Sa prise de parole, attendue le jeudi 25 septembre, s’inscrit dans une dynamique de repositionnement stratégique du Gabon au sein du concert des Nations. Le chef de l’État entend partager les enseignements tirés de la Transition politique en cours, tout en déclinant les ambitions de la Ve République. Ce moment diplomatique fort vise à réinstaller le Gabon à un niveau d’influence compatible avec ses engagements en matière de paix, de développement durable et de gouvernance.

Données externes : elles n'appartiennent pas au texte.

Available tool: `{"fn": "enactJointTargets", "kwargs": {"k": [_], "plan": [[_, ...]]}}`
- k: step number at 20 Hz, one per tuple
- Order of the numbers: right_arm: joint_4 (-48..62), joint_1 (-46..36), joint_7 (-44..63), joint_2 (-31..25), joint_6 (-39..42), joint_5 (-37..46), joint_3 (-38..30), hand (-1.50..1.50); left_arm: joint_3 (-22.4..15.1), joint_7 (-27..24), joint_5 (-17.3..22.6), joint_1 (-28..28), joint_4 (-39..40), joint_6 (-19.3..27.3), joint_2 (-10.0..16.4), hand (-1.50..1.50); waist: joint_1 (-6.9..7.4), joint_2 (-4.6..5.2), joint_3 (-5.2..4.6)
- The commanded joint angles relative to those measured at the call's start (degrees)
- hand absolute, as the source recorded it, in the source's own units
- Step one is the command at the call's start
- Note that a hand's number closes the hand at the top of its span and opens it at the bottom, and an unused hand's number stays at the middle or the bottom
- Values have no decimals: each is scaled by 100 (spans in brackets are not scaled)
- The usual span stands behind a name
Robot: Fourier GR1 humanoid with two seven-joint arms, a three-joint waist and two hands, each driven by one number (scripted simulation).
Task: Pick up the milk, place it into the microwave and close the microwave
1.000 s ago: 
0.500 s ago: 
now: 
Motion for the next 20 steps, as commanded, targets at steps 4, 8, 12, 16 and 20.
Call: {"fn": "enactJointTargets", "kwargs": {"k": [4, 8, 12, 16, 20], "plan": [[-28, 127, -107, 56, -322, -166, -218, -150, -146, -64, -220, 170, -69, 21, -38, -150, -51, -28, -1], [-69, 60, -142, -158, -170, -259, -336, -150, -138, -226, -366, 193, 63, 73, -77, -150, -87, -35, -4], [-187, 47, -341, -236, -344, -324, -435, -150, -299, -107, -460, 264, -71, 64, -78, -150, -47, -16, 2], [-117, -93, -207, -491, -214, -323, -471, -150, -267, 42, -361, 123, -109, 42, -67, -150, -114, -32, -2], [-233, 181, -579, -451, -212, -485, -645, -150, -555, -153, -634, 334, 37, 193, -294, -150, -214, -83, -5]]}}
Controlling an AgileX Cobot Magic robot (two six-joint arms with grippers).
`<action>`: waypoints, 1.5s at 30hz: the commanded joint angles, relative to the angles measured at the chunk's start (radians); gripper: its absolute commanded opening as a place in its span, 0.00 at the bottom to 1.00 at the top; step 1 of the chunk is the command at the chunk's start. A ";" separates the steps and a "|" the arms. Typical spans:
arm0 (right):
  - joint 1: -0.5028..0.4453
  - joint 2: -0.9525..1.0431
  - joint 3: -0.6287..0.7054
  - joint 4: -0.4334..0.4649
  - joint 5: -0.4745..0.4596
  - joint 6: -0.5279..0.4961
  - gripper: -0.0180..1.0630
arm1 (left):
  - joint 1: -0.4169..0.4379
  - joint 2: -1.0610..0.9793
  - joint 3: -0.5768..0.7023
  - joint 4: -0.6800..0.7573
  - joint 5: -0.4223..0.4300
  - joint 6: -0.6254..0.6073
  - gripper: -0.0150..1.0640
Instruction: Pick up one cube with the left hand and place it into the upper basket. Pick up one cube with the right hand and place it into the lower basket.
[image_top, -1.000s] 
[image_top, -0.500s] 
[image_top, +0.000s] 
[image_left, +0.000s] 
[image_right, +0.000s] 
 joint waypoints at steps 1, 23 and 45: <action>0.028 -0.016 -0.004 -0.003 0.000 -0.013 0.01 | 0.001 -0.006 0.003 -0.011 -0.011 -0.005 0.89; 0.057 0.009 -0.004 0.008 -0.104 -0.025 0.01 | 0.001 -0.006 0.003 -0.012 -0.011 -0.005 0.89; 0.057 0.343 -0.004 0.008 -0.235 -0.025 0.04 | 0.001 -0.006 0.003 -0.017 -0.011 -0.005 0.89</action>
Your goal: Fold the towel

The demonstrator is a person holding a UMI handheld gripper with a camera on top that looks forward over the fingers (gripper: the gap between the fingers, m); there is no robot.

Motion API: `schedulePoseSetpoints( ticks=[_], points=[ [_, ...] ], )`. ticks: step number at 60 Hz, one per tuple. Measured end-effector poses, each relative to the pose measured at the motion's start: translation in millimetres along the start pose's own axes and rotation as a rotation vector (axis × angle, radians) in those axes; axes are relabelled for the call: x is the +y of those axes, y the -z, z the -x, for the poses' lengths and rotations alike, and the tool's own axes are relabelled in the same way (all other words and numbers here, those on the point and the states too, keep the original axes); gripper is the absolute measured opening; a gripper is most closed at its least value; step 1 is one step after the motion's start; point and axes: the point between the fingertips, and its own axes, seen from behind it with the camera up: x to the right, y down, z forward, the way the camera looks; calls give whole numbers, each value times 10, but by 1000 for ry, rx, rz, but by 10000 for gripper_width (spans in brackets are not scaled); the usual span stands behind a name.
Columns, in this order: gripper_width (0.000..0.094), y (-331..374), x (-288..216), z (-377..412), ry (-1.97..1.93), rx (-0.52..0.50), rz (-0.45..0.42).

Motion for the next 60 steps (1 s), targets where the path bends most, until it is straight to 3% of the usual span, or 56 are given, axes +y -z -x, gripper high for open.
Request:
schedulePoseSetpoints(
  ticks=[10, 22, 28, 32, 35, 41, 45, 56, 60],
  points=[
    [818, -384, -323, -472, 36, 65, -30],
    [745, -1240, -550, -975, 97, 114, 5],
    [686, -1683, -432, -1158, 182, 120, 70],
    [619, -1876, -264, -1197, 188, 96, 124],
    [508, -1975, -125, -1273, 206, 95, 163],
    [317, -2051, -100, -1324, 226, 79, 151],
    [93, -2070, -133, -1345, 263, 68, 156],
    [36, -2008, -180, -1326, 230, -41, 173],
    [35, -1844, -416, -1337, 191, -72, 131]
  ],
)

Parmi les axes majeurs de son intervention à l’ONU figurent la justice climatique, la préservation des forêts tropicales et la diversification des financements pour le développement. Le président plaidera pour un allègement de la dette et des conditionnalités adaptées aux réalités africaines, tout en appelant à une réforme du Conseil de sécurité de l’ONU pour garantir une représentation permanente de l’Afrique, conformément à la déclaration d’Ezulwini.
Dans un contexte géopolitique marqué par les conflits (Ukraine-Russie, Israël-Palestine), les recompositions d’alliances et les tensions multilatérales, Oligui Nguema devrait insister sur le rôle central de l’ONU face aux blocs régionaux et au G20. Il portera également une attention particulière à l’Agenda 2030, dont seulement 15 % des Objectifs de développement durable ont été atteints à ce jour, et aux mécanismes de financement liés à l’Accord de Paris et au fonds « Pertes et préjudices ».
Le Gabon, par cette participation active, confirme sa volonté de contribuer aux grandes décisions mondiales et de faire entendre la voix des pays vulnérables dans les débats qui façonneront l’avenir de la planète.